Aller au contenu

Les Aventures du capitaine Hatteras/Première partie/19

La bibliothèque libre.


CHAPITRE XIX. — UNE BALEINE EN VUE.

Le bassin de Melville, quoique aisément navigable, n’était pas dépourvu de glaces ; on apercevait d’immenses ice-fields prolongés jusqu’aux limites de l’horizon ; çà et là apparaissaient quelques ice-bergs, mais immobiles et comme ancrés au milieu des champs glacés. Le Forward suivait à toute vapeur de larges passes où ses évolutions devenaient faciles. Le vent changeait fréquemment, sautant avec brusquerie d’un point du compas à l’autre.

La variabilité du vent dans les mers arctiques est un fait remarquable, et souvent quelques minutes à peine séparent un calme plat d’une tempête désordonnée. C’est ce qu’Hatteras éprouva le 23 juin, au milieu même de l’immense baie.

Les vents les plus constants soufflent généralement de la banquise à la mer libre et sont très-froids. Ce jour-là, le thermomètre descendit de quelques degrés ; le vent sauta dans le sud, et d’immenses rafales, passant au-dessus des champs de glace, vinrent se débarrasser de leur humidité sous la forme d’une neige épaisse. Hatteras fit immédiatement carguer les voiles dont il aidait l’hélice, mais pas si vite cependant que son petit perroquet ne fût emporté en un clin d’œil.

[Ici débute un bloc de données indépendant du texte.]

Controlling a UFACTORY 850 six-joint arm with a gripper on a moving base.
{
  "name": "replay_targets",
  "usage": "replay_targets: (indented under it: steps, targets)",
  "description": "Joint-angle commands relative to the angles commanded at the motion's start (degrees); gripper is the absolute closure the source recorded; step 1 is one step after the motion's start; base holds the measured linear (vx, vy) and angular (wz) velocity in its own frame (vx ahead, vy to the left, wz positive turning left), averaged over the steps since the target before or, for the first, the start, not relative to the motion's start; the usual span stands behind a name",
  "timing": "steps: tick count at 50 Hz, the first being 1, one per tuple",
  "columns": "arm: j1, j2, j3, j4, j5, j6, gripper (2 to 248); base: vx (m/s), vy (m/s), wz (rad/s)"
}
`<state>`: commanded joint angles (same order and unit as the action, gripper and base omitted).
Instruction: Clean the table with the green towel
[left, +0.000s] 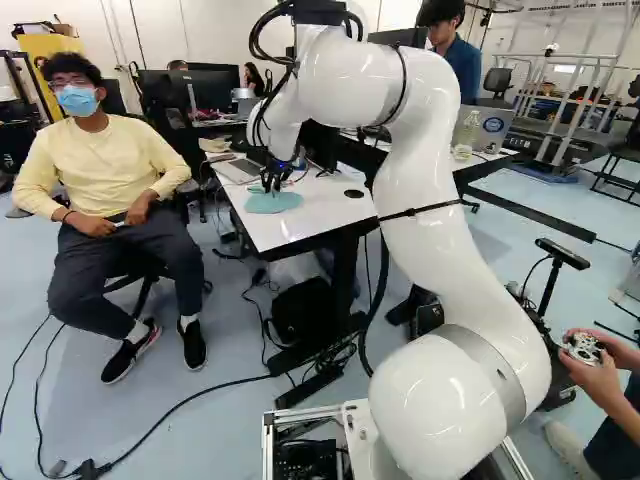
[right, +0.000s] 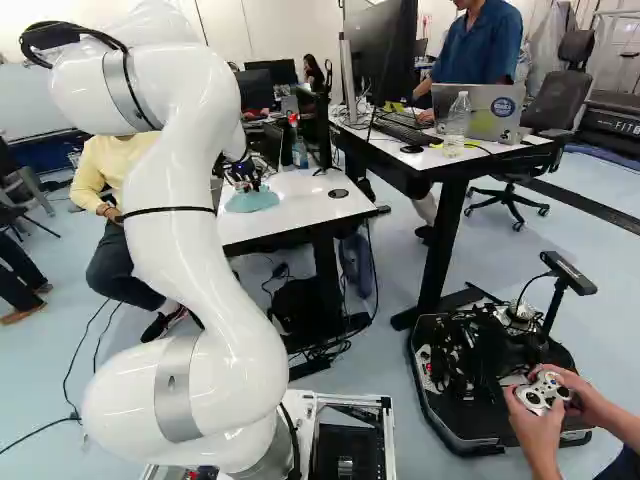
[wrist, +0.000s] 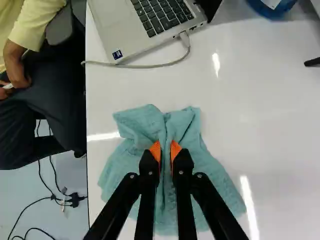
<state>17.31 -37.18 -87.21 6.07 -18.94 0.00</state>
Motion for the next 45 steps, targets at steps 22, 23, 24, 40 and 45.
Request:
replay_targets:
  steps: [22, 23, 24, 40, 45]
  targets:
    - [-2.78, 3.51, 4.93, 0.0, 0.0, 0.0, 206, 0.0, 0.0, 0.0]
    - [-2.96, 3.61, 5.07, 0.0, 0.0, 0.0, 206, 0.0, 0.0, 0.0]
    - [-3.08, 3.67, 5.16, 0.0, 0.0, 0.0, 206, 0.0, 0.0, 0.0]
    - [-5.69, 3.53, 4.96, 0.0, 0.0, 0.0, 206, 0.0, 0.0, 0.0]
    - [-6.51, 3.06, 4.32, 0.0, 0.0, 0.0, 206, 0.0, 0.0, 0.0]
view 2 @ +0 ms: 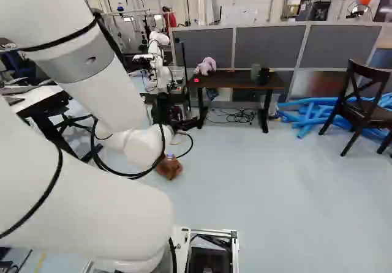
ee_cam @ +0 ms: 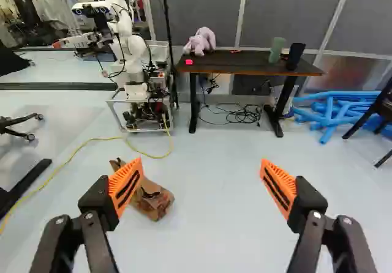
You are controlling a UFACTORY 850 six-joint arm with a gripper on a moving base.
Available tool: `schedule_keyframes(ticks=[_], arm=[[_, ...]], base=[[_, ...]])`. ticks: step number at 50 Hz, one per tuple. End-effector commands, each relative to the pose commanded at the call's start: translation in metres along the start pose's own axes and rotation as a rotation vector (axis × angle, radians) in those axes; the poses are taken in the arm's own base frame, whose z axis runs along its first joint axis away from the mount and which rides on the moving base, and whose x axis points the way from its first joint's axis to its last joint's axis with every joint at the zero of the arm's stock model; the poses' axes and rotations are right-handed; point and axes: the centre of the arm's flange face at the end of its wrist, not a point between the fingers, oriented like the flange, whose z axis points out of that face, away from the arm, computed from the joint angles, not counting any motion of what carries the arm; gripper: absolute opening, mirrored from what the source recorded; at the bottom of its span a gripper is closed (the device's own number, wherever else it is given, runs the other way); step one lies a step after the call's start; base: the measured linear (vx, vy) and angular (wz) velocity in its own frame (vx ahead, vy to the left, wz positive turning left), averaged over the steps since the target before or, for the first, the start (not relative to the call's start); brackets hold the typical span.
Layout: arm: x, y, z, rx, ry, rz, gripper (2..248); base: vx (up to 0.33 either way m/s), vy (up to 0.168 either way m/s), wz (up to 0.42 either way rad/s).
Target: Pick up the bag on the ground and place it on the table
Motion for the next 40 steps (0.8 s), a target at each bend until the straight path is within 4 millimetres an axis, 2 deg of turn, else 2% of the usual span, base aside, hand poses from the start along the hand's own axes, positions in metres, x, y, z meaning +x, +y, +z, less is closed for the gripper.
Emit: schedule_keyframes(ticks=[40], arm=[[0.0000,0.0000,0.0000,0.000,0.000,0.000,247]], base=[[0.000,0.000,0.000]])
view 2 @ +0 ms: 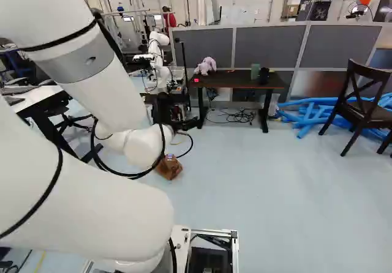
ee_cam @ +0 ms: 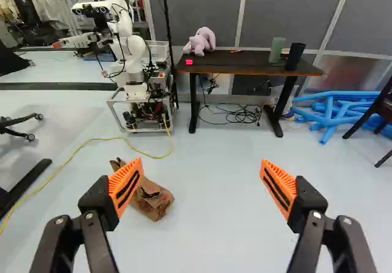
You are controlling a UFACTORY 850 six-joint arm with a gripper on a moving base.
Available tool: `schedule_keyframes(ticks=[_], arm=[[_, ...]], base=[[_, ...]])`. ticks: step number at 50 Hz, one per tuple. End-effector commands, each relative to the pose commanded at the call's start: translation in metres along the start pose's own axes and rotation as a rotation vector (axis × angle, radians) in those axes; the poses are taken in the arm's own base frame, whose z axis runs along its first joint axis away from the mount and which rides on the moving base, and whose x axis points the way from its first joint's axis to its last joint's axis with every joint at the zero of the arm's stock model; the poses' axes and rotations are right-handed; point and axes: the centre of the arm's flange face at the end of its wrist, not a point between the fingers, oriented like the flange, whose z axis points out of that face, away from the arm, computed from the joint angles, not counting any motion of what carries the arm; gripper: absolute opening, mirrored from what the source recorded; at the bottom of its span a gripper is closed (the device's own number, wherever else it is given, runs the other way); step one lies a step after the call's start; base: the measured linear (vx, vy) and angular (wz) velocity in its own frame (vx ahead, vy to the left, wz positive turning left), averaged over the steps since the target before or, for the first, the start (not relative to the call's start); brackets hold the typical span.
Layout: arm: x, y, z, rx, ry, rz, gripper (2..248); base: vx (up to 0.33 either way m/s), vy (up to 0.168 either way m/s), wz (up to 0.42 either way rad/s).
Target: Pick up the bag on the ground and place it on the table
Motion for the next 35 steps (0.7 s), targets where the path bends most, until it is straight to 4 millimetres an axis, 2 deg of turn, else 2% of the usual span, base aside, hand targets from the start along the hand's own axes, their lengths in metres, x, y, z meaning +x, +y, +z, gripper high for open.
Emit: schedule_keyframes(ticks=[35], arm=[[0.0000,0.0000,0.0000,0.000,0.000,0.000,247]], base=[[0.028,0.002,-0.006]])
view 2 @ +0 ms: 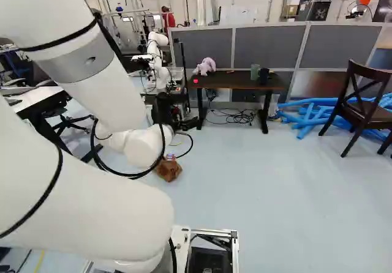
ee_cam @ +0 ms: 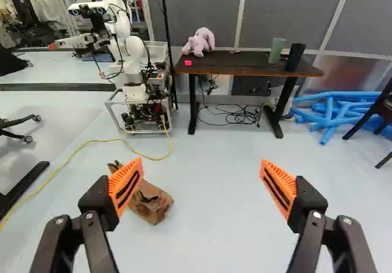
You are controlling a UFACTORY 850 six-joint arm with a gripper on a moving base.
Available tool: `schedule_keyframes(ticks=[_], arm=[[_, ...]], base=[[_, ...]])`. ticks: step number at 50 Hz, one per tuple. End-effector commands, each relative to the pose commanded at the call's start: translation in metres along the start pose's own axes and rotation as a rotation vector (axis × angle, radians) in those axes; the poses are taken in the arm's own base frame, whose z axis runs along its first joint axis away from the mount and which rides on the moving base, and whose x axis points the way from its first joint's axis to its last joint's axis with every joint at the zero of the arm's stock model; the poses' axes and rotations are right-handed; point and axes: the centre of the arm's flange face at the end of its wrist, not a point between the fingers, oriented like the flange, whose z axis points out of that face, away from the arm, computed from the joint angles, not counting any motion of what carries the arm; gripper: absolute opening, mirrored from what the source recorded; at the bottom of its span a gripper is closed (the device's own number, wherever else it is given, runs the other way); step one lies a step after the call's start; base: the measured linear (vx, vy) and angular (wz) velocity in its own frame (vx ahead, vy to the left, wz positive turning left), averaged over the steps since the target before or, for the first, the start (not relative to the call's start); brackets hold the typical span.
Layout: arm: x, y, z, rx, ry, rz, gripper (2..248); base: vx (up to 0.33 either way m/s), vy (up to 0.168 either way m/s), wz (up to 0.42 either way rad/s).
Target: Pick up the bag on the ground and place it on the table
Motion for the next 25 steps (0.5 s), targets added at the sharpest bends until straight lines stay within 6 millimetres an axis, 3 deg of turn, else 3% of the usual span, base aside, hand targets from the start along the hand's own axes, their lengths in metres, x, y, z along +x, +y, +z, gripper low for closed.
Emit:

Hatteras commanda ses manœuvres avec le plus grand sang-froid, et ne quitta pas le pont pendant la tempête ; il fut obligé de fuir devant le temps et de remonter dans l’ouest. Le vent soulevait des vagues énormes au milieu desquelles se balançaient des glaçons de toutes formes arrachés aux ice-fields environnants ; le brick était secoué comme un jouet d’enfant, et les débris des packs se précipitaient sur sa coque ; par moments, il s’élevait perpendiculairement au sommet d’une montagne liquide ; sa proue d’acier, ramassant la lumière diffuse, étincelait comme une barre de métal en fusion ; puis il descendait dans un abîme, donnant de la tête au milieu des tourbillons de sa fumée, tandis que son hélice, hors de l’eau, tournait à vide avec un bruit sinistre et frappait l’air de ses branches émergées. La pluie, mêlée à la neige, tombait à torrents.

Le docteur ne pouvait manquer une occasion pareille de se faire tremper jusqu’aux os ; il demeura sur le pont, en proie à toute cette émouvante admiration qu’un savant sait extraire d’un tel spectacle. Son plus proche voisin n’aurait pu entendre sa voix ; il se taisait donc et regardait ; mais, en regardant, il fut témoin d’un phénomène bizarre et particulier aux régions hyperboréennes.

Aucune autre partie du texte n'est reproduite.